## WORK INSTRUCTIONS
Beginning with the line that holds "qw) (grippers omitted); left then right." in the data below, give again every line through the one that holds "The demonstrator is", exactly as written.

## Collected data
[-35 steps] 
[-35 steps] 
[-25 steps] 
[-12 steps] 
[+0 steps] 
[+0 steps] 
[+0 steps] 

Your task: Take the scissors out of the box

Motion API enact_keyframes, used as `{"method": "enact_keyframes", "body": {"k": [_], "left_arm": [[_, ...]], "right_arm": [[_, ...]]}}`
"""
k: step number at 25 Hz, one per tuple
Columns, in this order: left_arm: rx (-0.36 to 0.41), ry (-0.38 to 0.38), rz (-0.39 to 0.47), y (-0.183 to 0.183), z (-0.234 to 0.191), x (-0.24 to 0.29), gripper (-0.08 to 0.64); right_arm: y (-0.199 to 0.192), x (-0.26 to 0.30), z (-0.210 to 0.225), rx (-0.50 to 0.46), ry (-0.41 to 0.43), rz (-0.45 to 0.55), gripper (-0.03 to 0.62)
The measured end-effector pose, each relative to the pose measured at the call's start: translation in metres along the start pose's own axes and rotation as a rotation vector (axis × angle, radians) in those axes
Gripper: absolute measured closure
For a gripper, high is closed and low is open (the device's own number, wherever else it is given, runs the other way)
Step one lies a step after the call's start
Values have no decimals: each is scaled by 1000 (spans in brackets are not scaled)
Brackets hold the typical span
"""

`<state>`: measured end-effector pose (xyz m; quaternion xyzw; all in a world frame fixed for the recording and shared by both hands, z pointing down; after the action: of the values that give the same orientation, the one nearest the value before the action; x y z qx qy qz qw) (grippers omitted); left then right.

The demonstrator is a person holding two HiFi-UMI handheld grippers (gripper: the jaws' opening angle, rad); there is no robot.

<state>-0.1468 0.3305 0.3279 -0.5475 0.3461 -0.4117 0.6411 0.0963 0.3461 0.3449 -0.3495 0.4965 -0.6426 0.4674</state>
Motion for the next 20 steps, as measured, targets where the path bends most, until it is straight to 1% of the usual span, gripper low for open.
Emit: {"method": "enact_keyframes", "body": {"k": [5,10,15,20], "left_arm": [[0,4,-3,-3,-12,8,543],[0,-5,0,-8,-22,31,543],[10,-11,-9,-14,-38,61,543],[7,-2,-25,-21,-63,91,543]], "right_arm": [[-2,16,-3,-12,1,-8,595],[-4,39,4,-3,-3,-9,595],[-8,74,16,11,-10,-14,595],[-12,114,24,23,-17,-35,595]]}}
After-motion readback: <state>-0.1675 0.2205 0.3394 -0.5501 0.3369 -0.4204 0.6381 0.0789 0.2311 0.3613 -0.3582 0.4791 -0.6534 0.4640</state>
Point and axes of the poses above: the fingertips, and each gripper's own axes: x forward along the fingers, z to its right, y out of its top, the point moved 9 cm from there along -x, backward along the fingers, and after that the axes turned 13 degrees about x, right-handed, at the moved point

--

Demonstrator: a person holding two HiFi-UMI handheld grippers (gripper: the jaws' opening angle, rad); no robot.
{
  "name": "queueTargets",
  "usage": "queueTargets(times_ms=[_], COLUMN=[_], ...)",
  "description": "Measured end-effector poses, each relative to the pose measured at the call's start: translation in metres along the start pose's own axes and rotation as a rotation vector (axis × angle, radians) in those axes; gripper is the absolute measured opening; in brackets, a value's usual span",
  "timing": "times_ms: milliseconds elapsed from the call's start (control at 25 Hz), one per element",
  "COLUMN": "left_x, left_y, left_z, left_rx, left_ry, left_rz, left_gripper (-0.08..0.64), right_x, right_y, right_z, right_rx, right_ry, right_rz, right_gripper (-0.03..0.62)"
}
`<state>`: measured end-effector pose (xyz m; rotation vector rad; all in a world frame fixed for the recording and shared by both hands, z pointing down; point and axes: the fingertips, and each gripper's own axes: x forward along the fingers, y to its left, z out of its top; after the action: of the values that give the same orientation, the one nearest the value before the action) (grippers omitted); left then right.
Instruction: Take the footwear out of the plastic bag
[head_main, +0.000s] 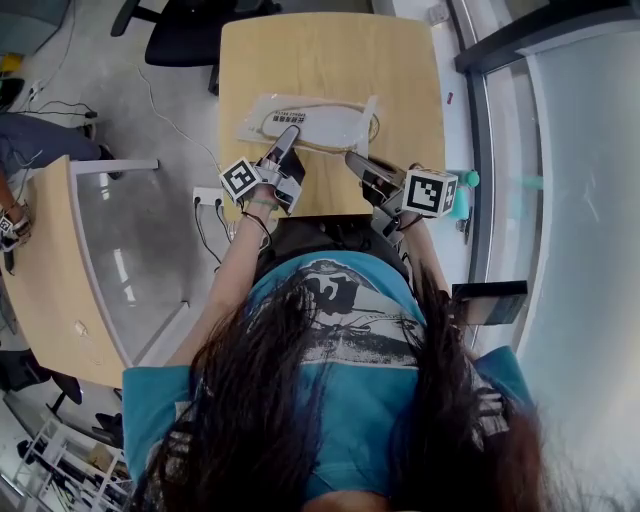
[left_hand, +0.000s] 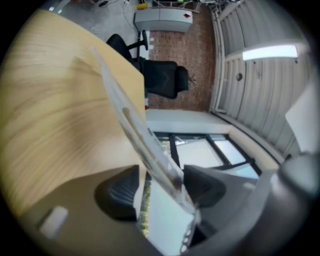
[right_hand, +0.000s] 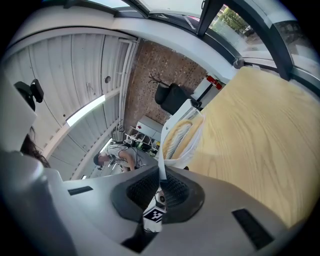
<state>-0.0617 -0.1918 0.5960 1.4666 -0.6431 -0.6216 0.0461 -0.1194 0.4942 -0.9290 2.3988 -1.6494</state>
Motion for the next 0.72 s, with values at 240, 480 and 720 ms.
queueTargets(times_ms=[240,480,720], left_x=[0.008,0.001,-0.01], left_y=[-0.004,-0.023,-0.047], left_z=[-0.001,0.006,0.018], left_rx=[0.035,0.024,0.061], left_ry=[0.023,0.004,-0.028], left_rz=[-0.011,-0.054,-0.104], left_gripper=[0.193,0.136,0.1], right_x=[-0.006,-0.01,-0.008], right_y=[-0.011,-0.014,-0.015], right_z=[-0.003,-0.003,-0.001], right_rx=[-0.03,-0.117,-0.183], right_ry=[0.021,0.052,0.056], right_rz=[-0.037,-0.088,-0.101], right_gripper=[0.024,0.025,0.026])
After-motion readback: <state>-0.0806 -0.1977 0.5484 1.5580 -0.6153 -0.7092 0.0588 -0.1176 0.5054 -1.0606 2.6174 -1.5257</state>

## RESULT OF THE EXERCISE
`<state>`: measured end-effector pose (xyz m; quaternion xyzw; all in a world frame fixed for the recording and shared by both hands, z pointing down; after the action: of the values that give the same orientation, the one nearest the value before the action; x y z qx qy qz qw) (grippers omitted); left then right.

The demonstrator is a person holding two HiFi-UMI handheld grippers (gripper: the jaws' opening angle, rad); there is no robot.

The answer requires nothing further.